Isaiah 11:1 “A shoot will come up from the stump of Jesse; from his roots a Branch will bear fruit.”
Jesse, as you probably know, was the father of King David. David began a royal dynasty in Israel that provided kings for 350 years. But over the years the proud family tree David established fell into decline. Many of the kings abused their power. Many ruled selfishly instead, not in the interest of God’s people. Some became idolaters and even used their position to lead God’s people into idolatry.
That is what led to God’s judgment upon the nation and the royal family. First he tore the nation in two by civil war. Later he let foreign nations invade. Eventually the capital city was burned to the ground and the best and brightest people taken into exile. Only a handful returned 70 years later.
All that was left of the proud tree David started was a stump. When Jesus was born, there had been no kings in the family for more than half a millennium. There was nothing to suggest this family would ever produce a person of influence again.

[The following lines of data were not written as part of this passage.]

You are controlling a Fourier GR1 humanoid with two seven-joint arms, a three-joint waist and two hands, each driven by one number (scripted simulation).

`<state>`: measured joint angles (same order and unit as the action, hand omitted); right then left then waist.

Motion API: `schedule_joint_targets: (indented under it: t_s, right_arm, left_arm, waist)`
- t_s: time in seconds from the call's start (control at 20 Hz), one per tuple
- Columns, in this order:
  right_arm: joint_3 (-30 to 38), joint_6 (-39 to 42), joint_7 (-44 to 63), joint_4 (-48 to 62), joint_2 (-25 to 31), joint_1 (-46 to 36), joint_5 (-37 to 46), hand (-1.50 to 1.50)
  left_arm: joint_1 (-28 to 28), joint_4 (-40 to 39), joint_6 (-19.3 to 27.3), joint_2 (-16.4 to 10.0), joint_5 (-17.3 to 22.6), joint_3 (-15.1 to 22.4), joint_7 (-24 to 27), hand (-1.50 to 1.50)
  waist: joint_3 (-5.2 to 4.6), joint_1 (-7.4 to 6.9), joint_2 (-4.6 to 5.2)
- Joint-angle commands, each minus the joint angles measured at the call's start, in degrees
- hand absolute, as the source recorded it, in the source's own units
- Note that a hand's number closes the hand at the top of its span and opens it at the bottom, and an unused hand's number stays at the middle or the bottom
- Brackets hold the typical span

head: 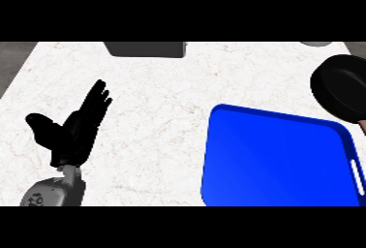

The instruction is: Pick the tomato from the tray and place it in the pot

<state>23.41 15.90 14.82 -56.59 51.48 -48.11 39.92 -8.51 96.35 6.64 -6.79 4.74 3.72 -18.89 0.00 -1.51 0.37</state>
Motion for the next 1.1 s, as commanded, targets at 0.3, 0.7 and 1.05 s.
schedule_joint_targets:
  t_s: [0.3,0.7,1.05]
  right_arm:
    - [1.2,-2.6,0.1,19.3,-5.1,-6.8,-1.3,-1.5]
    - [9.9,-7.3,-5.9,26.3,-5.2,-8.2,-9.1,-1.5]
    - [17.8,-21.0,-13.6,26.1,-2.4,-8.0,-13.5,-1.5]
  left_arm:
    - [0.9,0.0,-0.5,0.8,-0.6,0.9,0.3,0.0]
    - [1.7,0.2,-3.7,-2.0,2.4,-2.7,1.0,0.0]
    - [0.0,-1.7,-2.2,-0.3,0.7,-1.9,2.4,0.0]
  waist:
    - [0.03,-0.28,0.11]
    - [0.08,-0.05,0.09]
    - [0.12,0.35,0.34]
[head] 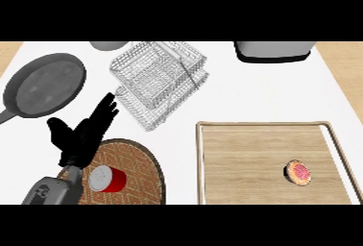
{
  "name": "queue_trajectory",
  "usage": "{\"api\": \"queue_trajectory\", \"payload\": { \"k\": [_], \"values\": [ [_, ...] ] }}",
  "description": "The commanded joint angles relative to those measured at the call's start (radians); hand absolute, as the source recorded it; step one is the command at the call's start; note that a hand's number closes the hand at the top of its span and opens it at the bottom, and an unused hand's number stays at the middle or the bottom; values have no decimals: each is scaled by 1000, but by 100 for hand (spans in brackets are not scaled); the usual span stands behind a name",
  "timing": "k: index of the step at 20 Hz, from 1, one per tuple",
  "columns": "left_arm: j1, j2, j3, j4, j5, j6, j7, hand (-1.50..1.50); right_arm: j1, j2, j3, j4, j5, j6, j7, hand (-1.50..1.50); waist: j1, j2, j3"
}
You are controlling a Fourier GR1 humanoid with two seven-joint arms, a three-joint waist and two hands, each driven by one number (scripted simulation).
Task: Pick the cupcake from the tray and place it in the tiered basket
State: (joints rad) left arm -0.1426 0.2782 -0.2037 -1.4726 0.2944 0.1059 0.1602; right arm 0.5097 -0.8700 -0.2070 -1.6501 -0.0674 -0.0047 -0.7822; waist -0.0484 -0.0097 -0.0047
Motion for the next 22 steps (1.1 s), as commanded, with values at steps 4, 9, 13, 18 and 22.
{"api": "queue_trajectory", "payload": {
  "k": [4,9,13,18,22],
  "values": [
    [4,-18,-4,21,-8,-22,-21,0,251,60,27,-420,177,-130,295,-150,15,6,1],
    [-19,-7,6,-19,-15,-17,37,0,334,127,107,-671,308,-145,542,-150,28,7,2],
    [-36,-2,33,30,2,-69,4,0,321,184,213,-648,555,-190,631,-150,37,10,3],
    [-37,-78,-19,-14,-60,5,50,0,200,233,293,-580,693,-128,773,-150,49,10,4],
    [-18,-64,19,-8,-52,-46,30,0,168,253,292,-636,698,-8,848,-150,46,9,4]
  ]
}}
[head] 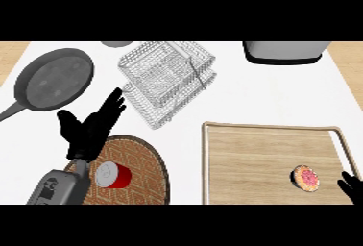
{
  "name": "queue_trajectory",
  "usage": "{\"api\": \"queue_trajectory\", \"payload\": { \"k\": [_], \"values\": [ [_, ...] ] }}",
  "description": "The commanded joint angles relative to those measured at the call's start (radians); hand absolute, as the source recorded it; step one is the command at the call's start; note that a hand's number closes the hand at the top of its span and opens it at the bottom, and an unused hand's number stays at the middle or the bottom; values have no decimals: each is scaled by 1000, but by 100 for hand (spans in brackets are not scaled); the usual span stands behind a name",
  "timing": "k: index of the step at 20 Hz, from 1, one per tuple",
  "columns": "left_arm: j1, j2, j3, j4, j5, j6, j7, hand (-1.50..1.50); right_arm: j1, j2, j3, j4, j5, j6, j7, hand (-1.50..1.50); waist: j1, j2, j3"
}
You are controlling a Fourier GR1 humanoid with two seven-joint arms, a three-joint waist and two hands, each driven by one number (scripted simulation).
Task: Pick the cupcake from the tray and place it in the tiered basket
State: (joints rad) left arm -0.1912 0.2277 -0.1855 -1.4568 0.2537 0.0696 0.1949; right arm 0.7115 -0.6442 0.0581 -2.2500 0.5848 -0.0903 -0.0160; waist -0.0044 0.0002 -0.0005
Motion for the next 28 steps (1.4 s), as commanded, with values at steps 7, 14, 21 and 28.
{"api": "queue_trajectory", "payload": {
  "k": [7,14,21,28],
  "values": [
    [9,0,48,-60,-12,-34,59,0,-39,150,44,111,181,2,-1,-150,-2,-2,1],
    [10,-50,55,-3,-58,-36,24,0,-139,208,-36,287,178,-22,-94,-150,-1,-1,1],
    [12,-52,83,-62,-57,-71,80,0,-146,272,-52,301,197,-3,-142,-150,-2,-1,0],
    [63,-87,71,-80,-96,-82,66,0,-329,317,-93,482,203,33,-167,-150,4,-1,1]
  ]
}}
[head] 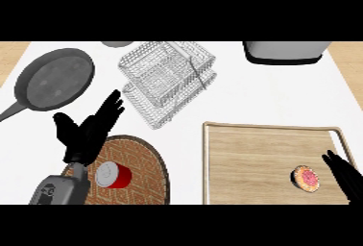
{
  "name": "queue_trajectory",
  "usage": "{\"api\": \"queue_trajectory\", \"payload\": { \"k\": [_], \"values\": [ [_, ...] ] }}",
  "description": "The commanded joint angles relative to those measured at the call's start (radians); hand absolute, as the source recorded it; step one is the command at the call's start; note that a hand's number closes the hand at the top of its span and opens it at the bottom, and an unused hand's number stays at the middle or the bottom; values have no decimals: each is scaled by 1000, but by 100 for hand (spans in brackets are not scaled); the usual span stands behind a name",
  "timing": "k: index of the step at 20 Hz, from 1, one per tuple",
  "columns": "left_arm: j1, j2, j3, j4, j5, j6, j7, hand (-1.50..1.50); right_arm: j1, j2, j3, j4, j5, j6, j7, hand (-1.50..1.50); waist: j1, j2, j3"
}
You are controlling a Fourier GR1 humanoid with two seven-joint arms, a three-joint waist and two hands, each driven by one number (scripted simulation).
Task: Pick the cupcake from the tray and place it in the tiered basket
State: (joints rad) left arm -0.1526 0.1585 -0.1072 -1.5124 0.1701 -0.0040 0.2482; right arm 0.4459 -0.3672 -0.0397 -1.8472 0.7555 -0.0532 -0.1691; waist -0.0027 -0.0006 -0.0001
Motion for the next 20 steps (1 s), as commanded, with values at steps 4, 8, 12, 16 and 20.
{"api": "queue_trajectory", "payload": {
  "k": [4,8,12,16,20],
  "values": [
    [16,-38,14,0,-25,-16,-11,0,-113,57,-17,75,50,45,22,-150,2,0,0],
    [-65,6,88,84,-3,-63,-24,0,-171,55,-67,214,23,23,-54,-150,1,1,0],
    [-1,-37,39,42,-48,-38,-53,0,-117,100,-44,189,52,-3,-70,-150,-1,1,0],
    [-11,-37,29,2,-54,-27,12,0,-201,70,-72,236,52,42,-45,-150,1,1,0],
    [-32,-17,75,3,-11,-55,25,0,-246,96,-32,352,104,-5,-103,-150,5,1,0]
  ]
}}
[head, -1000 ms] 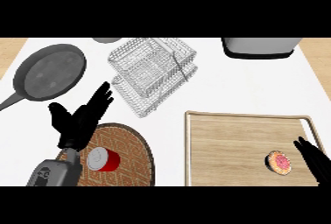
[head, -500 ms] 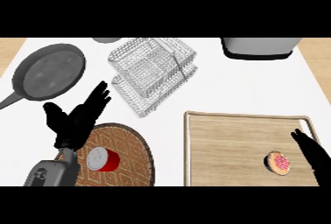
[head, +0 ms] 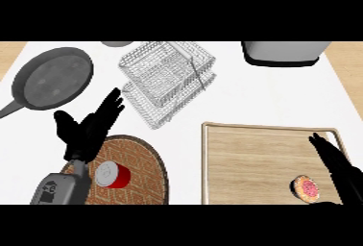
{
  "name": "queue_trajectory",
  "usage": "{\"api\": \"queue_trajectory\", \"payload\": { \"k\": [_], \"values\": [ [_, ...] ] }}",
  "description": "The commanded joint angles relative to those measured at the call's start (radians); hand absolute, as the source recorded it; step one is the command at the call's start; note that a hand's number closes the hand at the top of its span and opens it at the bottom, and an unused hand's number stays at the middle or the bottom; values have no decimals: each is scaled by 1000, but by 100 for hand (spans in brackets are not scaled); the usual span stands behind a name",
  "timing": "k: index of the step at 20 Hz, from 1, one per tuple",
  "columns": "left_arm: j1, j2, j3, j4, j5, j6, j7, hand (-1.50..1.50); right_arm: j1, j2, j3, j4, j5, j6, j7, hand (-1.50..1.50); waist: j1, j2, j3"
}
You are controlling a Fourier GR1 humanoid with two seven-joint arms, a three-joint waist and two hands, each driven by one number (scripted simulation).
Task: Pick the cupcake from the tray and place it in the tiered basket
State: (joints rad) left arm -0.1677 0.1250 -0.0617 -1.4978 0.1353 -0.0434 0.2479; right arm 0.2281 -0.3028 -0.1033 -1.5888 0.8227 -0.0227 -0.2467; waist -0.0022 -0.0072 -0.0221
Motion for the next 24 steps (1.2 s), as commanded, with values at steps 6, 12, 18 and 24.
{"api": "queue_trajectory", "payload": {
  "k": [6,12,18,24],
  "values": [
    [16,23,32,38,15,-45,-38,0,-33,27,57,97,21,-40,-151,150,3,8,22],
    [-22,-15,-4,55,-36,-4,-36,0,-61,84,64,119,59,-103,-141,150,0,9,23],
    [33,-11,10,22,-15,-25,-55,0,-56,78,36,-3,-49,2,-152,150,3,7,22],
    [-7,-48,-43,-1,-25,-15,4,0,-471,-103,115,229,127,316,24,150,65,19,22]
  ]
}}
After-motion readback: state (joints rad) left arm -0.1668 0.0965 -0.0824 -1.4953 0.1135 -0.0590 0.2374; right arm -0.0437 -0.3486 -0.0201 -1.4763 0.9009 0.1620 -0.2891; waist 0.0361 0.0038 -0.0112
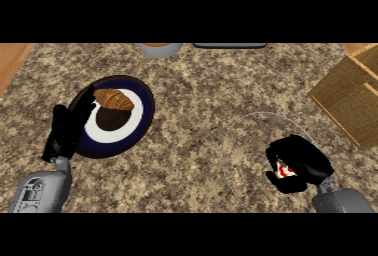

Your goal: Pick the cupcake from the placemat and place it in the basket

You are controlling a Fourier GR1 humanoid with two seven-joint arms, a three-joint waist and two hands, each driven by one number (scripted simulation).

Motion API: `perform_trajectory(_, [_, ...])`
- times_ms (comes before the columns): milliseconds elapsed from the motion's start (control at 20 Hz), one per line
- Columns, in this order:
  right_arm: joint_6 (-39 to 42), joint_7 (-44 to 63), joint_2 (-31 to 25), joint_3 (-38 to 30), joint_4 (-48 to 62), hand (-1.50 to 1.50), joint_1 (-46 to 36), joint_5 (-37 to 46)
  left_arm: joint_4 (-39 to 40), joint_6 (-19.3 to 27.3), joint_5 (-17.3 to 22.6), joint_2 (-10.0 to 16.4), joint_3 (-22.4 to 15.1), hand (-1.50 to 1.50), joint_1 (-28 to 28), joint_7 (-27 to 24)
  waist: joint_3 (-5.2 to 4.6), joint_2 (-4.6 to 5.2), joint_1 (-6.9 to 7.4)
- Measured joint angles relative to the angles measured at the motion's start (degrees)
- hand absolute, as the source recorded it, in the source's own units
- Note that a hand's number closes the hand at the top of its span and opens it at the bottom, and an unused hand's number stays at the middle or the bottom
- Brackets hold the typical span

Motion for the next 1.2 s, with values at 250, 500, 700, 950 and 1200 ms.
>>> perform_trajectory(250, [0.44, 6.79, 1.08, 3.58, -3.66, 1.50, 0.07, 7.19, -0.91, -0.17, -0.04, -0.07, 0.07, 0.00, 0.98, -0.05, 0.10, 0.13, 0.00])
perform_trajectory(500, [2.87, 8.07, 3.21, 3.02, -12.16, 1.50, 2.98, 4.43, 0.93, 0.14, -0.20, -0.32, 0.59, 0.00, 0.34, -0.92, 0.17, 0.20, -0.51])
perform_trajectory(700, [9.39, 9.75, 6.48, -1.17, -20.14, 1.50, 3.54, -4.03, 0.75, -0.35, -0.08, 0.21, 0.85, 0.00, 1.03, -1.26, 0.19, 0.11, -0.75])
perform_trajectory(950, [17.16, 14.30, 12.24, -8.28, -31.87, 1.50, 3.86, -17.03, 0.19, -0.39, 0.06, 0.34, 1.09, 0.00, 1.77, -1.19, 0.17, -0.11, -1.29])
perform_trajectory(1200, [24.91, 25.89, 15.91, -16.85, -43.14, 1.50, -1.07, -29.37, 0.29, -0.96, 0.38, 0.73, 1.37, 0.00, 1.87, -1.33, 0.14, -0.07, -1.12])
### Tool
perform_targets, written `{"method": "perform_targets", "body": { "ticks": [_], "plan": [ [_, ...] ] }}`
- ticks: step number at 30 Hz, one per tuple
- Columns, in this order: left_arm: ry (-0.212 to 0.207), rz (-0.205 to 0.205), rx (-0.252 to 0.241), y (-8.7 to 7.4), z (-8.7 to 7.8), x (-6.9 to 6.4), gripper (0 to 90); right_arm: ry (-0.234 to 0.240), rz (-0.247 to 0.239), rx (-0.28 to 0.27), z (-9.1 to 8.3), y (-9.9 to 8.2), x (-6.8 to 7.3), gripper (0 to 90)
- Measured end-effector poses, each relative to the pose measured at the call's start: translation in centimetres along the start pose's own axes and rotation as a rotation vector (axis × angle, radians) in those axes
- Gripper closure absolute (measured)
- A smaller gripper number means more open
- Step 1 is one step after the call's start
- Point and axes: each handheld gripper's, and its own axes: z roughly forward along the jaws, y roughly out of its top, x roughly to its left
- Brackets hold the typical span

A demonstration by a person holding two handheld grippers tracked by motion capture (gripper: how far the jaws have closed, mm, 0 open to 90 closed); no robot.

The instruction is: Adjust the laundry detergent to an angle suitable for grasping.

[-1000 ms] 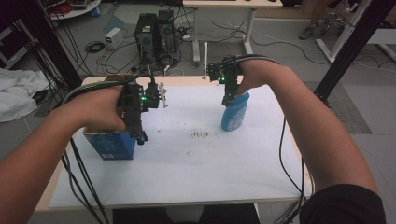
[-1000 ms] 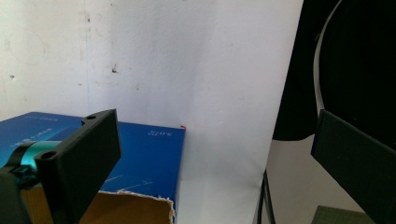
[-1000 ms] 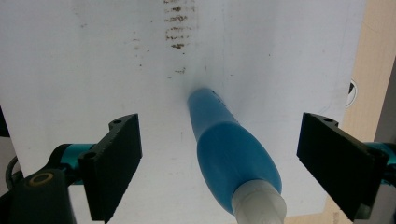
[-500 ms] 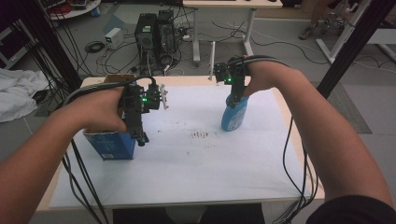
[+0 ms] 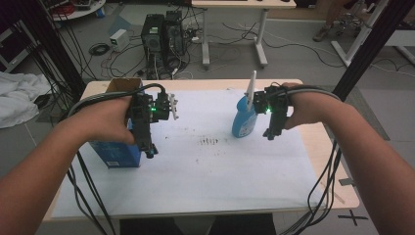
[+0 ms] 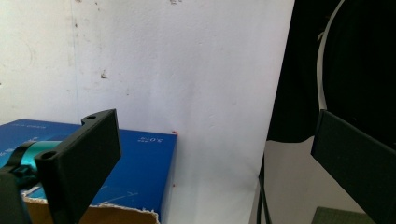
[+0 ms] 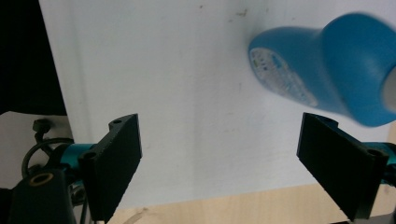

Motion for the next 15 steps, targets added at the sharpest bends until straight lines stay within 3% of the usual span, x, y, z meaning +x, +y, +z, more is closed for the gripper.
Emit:
{"method": "perform_targets", "body": {
  "ticks": [11,14,15],
  "plan": [
    [0.009,-0.028,-0.006,-0.5,0.5,0.3,1.7,-0.009,0.067,-0.004,0.4,-3.3,2.3,13.1],
    [0.018,-0.029,-0.025,-0.6,0.4,0.3,1.7,-0.008,0.067,-0.006,0.4,-3.4,2.3,13.1],
    [0.029,-0.017,-0.067,-0.7,0.3,0.2,1.7,-0.015,0.071,-0.002,0.4,-3.6,2.5,13.1]
  ]
}}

The surprising thing about Jesus’ background is not his family’s slide into obscurity or his now humble roots. History is full of stories of peasants and paupers who rose to become great leaders. Think of the stories we learned about Abraham Lincoln in grade school. He grew up in a log cabin. He was schooled by his mother at home. His early life didn’t include the kind of grooming some have had to prepare them for national leadership. Yet he rose to become one of the most influential presidents our nation has ever had. That career path is not unique. We could multiply stories of inventors and explorers and businessmen and statesmen and churchmen who rose from obscurity to change the world.
What stumps us about Jesus’ background, at least from a worldly point of view, is that he had a choice. While others worked their way up, Jesus was, in a very real sense, working his way down. From heaven he oversaw the events that led to his family’s fall from power. He guided the history that went into his being born in a stable instead of a palace, that went into growing up learning carpentry instead of statecraft. Other great men of history may have appreciated the lessons they learned from having humble beginnings. I doubt that they would have chosen such circumstances for themselves. Jesus chose to leave his heavenly throne, and to remove his family’s earthly throne, before he became the new shoot on Jesse’s humble family tree.
Would you? Isn’t our life so often about bettering our position? Don’t we pour ourselves into making our lives easier? Doesn’t so much of what we do revolve around making things as comfortable for ourselves as we can? And doesn’t this so often lead us to a rather selfish approach to life in which we attempt to make ourselves the center of our universe and the god of our own little world?
But though Jesus truly is God, he came to serve. He came to save us from the sinful life and selfish little universe we try to construct for ourselves. And in order to do that he had to become one of us and die in our place. His humble background helped assure that nothing would obstruct his mission. Earthly power and riches never got in the way of people killing him. It also helps assure us there is no one so low or so obscure they are beneath Jesus’ saving work. Jesus was common and ordinary and human, just like you, and just like me. And so we are qualified to be the common and ordinary human beings he came to rescue and make his own.
Isn’t that what rivets our eyes on Christ as we prepare to celebrate his birth? Jesus’ humble background is not just a great human interest story for the 10 o’clock news. It is the story of unfathomable love willing to give up every earthly advantage, and eventually life itself, to set a world of sinners free. He chose this humility, because he chose to make us his family. We are the fruit produced by this lowly branch.